There are some people who have children together who just do not agree on much of anything at all about how to raise them. They may have had a traumatic end to their marriage and have to deal with contentious issues surrounding custody.

For those parents, co-parenting doesn’t always work out well. That doesn’t mean they don’t have to try, though.

When co-parenting gets hard, you need to consider parallel parenting

Sometimes, working together with your ex isn’t going to be very easy, so another option is parallel parenting. Consider this as a way of raising your child independently while your ex does the same.

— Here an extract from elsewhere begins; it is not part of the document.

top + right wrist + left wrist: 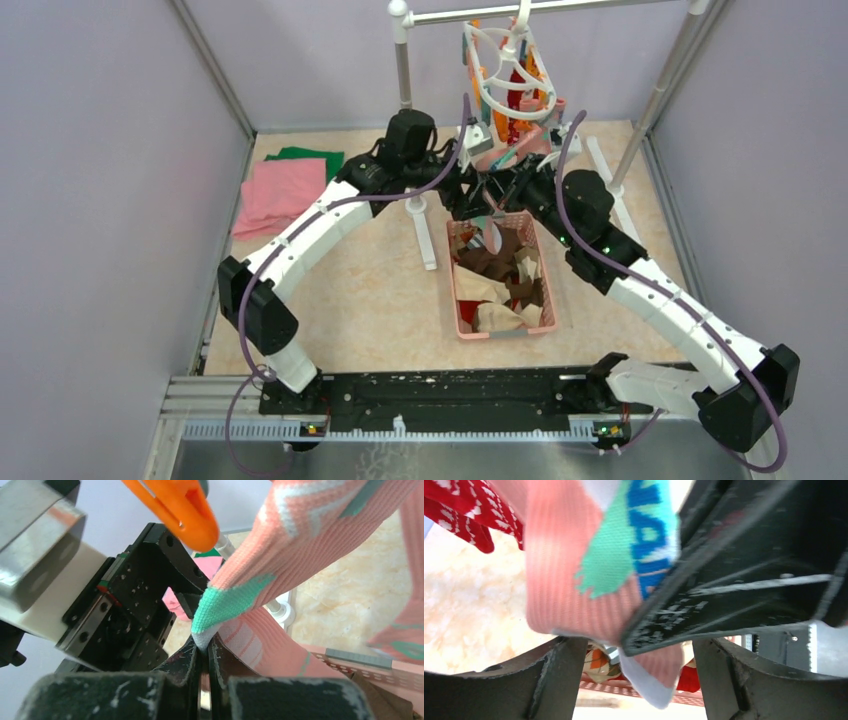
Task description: Remove the socks clipped to the hanger
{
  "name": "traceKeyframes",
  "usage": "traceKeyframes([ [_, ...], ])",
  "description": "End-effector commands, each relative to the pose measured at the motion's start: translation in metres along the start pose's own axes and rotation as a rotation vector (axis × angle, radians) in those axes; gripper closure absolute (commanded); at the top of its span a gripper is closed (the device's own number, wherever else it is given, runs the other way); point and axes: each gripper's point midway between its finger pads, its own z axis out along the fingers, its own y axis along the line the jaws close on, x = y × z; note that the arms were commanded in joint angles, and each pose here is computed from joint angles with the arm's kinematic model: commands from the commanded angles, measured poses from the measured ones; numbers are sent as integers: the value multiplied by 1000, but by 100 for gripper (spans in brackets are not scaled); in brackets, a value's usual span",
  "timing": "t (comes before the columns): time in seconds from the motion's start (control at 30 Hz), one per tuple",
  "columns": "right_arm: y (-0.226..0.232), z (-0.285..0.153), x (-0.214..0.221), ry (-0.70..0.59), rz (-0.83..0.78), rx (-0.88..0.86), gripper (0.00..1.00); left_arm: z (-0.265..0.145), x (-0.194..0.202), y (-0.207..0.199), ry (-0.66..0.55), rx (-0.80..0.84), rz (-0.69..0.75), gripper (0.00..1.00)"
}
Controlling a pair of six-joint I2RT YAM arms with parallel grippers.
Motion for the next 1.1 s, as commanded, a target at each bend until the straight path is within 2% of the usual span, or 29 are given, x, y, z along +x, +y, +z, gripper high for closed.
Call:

You’ll communicate as little as possible to reduce conflict and use methods of communication that can be tracked to minimize the risk of arguments.

Parallel parenting is a shared parenting method, but neither parent interacts with the other unless they absolutely have to. To make parallel parenting work, you need to make major decisions about your children in advance, such as their religious needs, extracurricular activities and educational needs. Then, you could assign specific actions to each parent and allow them to make decisions within those areas. For example, one parent may be responsible for signing their child up for school events.

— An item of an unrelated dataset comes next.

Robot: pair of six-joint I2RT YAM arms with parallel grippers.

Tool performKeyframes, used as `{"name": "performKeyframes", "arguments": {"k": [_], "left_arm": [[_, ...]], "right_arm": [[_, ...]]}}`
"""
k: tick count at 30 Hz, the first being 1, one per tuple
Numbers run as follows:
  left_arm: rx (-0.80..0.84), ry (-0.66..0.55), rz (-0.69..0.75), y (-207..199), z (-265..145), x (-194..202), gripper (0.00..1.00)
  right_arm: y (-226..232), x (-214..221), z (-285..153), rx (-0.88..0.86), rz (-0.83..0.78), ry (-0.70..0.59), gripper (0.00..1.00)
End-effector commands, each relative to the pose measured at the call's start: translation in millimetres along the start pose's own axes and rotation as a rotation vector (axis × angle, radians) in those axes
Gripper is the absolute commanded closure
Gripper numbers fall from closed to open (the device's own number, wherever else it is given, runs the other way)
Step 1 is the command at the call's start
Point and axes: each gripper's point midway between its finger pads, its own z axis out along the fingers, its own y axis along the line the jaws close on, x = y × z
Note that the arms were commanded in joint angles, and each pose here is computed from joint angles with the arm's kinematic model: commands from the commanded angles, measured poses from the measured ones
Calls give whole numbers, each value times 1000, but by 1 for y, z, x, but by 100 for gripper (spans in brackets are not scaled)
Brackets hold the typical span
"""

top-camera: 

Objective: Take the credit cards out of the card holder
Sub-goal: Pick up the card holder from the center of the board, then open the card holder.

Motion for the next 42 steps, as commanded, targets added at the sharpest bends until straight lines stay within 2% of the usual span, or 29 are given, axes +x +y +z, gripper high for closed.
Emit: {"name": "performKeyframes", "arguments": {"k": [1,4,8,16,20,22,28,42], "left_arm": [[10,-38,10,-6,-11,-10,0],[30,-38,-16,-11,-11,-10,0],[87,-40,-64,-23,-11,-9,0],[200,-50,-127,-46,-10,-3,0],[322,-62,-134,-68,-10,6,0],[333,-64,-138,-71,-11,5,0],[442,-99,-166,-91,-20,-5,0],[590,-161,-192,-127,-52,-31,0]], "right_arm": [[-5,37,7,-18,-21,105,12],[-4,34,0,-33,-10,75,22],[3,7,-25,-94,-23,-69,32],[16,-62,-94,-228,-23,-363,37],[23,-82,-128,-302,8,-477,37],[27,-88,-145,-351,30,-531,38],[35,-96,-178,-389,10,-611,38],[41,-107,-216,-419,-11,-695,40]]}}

Some people alternate handling responsibilities, too. For example, if your ex signed your child up for baseball last year, you might handle the paperwork this year.

Parallel parenting can reduce conflicts when conflicts are common

Although parallel parenting does require you to let go of some control, it can greatly reduce conflicts by allowing you and the other parent to parent the way you see fit when you have custody. In a joint-custody scenario, parallel parenting may help minimize the risk of conflicts during pick-up and drop-off times and show your children that there are ways that you and the other parent can minimize arguments and fights to benefit them, even if you don’t get along.

Parallel parenting is just one of several options for parents dealing with co-parenting issues. There may also be additional options that you can look into if conflicts are still making it hard to parent your children well.